C’est avec Alger que Salé présentait le plus d’analogie. La ville des Barberousse n’était rattachée à l’autorité du Grand Seigneur que par un faible lien de vasselage ; Salé ne payait aux sultans du Maroc qu’une redevance gracieuse ; son caïd officiel, quand elle en eut, n’avait qu’une souveraineté nominale, plus précaire encore que celle de ces chefs de la milice turque qui gouvernèrent sous les noms de pacha, d’agha et de dey. Alger était en réalité une république de janissaires[1] au milieu d’indigènes et de renégats, et ce que furent les janissaires à Alger, les Andalos le furent à Salé.
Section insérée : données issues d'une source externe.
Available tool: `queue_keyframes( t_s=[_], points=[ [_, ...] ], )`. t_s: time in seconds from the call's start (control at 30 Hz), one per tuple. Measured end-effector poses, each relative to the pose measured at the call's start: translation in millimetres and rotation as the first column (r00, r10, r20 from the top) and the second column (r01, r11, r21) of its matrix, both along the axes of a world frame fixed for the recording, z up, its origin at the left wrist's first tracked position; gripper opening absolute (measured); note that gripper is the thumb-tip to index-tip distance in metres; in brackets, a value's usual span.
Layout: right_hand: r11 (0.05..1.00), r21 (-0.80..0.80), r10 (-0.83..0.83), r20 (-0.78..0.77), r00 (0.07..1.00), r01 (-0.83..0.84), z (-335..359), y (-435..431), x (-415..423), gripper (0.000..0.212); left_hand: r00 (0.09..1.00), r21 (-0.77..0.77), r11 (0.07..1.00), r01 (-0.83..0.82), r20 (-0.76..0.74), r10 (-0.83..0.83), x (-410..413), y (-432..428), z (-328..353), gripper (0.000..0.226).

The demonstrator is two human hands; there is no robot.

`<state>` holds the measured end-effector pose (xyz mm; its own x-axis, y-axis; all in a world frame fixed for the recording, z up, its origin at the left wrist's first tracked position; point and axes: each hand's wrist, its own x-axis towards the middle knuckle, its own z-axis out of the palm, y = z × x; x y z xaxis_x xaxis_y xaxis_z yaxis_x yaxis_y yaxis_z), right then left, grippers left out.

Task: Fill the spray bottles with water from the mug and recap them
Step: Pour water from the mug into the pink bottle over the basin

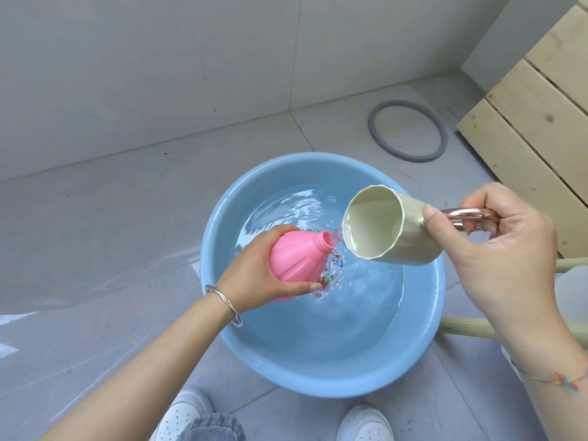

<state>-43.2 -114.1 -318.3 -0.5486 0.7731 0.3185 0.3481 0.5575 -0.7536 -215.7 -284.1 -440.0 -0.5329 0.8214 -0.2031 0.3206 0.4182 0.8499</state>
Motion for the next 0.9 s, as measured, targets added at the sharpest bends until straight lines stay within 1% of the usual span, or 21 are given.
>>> queue_keyframes(
  t_s=[0.23,0.33,0.57,0.77,0.9],
  points=[
    [0.999,0.038,0.011,0.006,1.000,-0.011,2.2,-1.2,-2.0,0.035,1.000,-0.009,1.000,-0.009,0.003,0.009,1.2,0.1,3.1,0.084],
    [0.998,0.066,0.019,0.011,1.000,-0.020,3.7,-1.8,-2.4,0.035,1.000,-0.013,1.000,-0.013,0.013,0.014,2.8,0.6,5.4,0.078],
    [0.995,0.089,0.045,0.003,0.999,-0.045,4.8,-1.9,-6.5,0.033,1.000,-0.014,1.000,-0.016,0.018,0.017,3.6,0.2,5.8,0.081],
    [0.985,0.152,0.082,0.010,0.997,-0.083,5.9,-3.1,-9.3,0.034,1.000,-0.013,1.000,-0.007,0.018,0.007,6.5,2.1,8.6,0.080],
    [0.973,0.209,0.088,0.029,0.996,-0.093,8.1,-6.0,-10.5,0.032,1.000,-0.004,1.000,-0.011,0.018,0.011,7.4,2.5,12.5,0.074]
  ],
)
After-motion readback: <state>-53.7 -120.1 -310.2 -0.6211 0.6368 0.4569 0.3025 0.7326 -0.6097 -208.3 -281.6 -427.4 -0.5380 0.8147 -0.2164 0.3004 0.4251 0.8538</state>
Comme les premiers apportèrent à Alger la langue turque, les lois et les coutumes du Levant, les Andalos introduisirent à Salé la langue espagnole et une grande partie des lois et usages de la péninsule. Rion n’est plus suggestif à cet égard que les listes des membres du divan de Salé où nous voyons figurer des Blancos, des Squerdos, des Ozaras, etc., avec quelques noms arabes, accompagnés toujours d’un surnom ethnique : el Corloubi (de Cordoue), el Gharnathi (de Grenade). De même que les janissaires avaient concentré dans leurs mains tous les pouvoirs et n’admettaient pas qu’une parcelle d’autorité fût dévolue à un indigène, de même

  1. Les janissaires eux-mêmes étaient recrutés en grande partie parmi les sujets chrétiens de la Turquie qui étaient astreints à fournir, au fur et à mesure des besoins, un millier de jeunes gens chaque année : ceux-ci, enlevés à leurs familles, étaient envoyés à Brousse pour y recevoir une éducation musulmane et militaire.